*Work order:*
Write out the data again exactly, skipping every picture.

*Information supplied:*
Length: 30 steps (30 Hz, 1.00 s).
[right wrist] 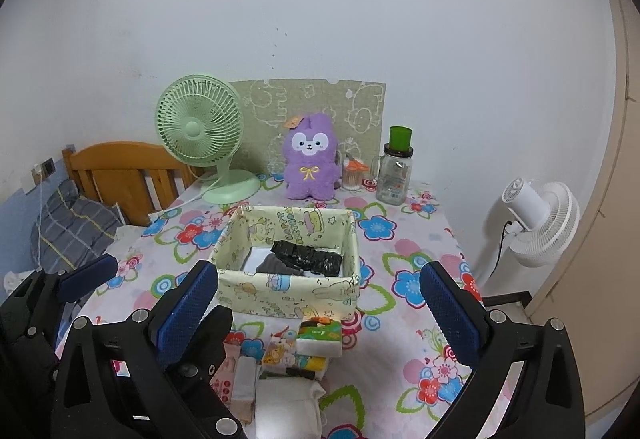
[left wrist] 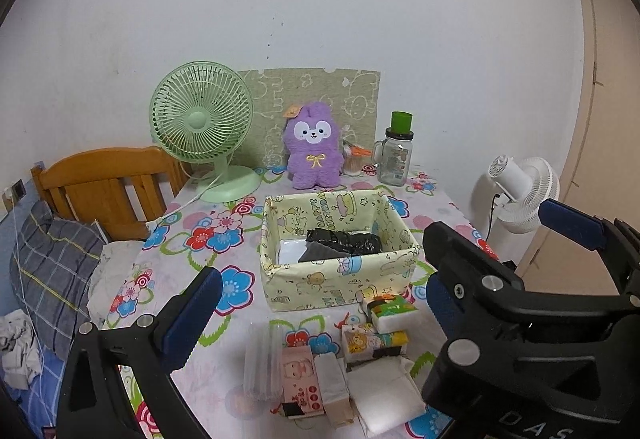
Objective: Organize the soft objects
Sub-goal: 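Open both tools to release the pouch and umbrella, then withdraw, then grasp the white rolled cloth with the left tool while the right tool grasps the white cloth bag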
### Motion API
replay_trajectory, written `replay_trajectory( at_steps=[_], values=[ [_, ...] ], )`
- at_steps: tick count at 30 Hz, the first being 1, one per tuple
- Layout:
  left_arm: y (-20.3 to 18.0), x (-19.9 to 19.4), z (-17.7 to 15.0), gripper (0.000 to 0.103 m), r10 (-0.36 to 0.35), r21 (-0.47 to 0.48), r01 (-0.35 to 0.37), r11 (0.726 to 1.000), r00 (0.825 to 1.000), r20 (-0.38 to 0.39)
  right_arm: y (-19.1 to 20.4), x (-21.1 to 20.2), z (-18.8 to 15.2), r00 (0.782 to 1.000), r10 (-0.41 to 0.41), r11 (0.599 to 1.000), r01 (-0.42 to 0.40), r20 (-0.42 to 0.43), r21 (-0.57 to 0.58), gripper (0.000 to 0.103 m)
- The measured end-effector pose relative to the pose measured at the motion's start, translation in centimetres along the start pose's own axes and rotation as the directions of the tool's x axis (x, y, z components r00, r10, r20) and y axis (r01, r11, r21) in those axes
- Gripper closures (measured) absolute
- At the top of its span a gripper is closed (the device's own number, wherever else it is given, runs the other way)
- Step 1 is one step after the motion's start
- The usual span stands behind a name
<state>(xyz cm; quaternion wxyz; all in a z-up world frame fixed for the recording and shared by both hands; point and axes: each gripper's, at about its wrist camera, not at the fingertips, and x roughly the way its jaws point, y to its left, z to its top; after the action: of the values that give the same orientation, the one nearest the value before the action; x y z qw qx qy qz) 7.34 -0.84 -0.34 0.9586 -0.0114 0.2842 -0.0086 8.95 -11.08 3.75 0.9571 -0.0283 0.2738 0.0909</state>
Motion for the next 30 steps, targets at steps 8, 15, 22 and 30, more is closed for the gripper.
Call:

*Answer space:*
Length: 30 steps (30 Hz, 1.00 s).
[right wrist] 
[left wrist] 
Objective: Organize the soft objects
Sub-goal: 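Open both tools to release the pouch and umbrella, then withdraw, then grasp the white rolled cloth with the left tool while the right tool grasps the white cloth bag
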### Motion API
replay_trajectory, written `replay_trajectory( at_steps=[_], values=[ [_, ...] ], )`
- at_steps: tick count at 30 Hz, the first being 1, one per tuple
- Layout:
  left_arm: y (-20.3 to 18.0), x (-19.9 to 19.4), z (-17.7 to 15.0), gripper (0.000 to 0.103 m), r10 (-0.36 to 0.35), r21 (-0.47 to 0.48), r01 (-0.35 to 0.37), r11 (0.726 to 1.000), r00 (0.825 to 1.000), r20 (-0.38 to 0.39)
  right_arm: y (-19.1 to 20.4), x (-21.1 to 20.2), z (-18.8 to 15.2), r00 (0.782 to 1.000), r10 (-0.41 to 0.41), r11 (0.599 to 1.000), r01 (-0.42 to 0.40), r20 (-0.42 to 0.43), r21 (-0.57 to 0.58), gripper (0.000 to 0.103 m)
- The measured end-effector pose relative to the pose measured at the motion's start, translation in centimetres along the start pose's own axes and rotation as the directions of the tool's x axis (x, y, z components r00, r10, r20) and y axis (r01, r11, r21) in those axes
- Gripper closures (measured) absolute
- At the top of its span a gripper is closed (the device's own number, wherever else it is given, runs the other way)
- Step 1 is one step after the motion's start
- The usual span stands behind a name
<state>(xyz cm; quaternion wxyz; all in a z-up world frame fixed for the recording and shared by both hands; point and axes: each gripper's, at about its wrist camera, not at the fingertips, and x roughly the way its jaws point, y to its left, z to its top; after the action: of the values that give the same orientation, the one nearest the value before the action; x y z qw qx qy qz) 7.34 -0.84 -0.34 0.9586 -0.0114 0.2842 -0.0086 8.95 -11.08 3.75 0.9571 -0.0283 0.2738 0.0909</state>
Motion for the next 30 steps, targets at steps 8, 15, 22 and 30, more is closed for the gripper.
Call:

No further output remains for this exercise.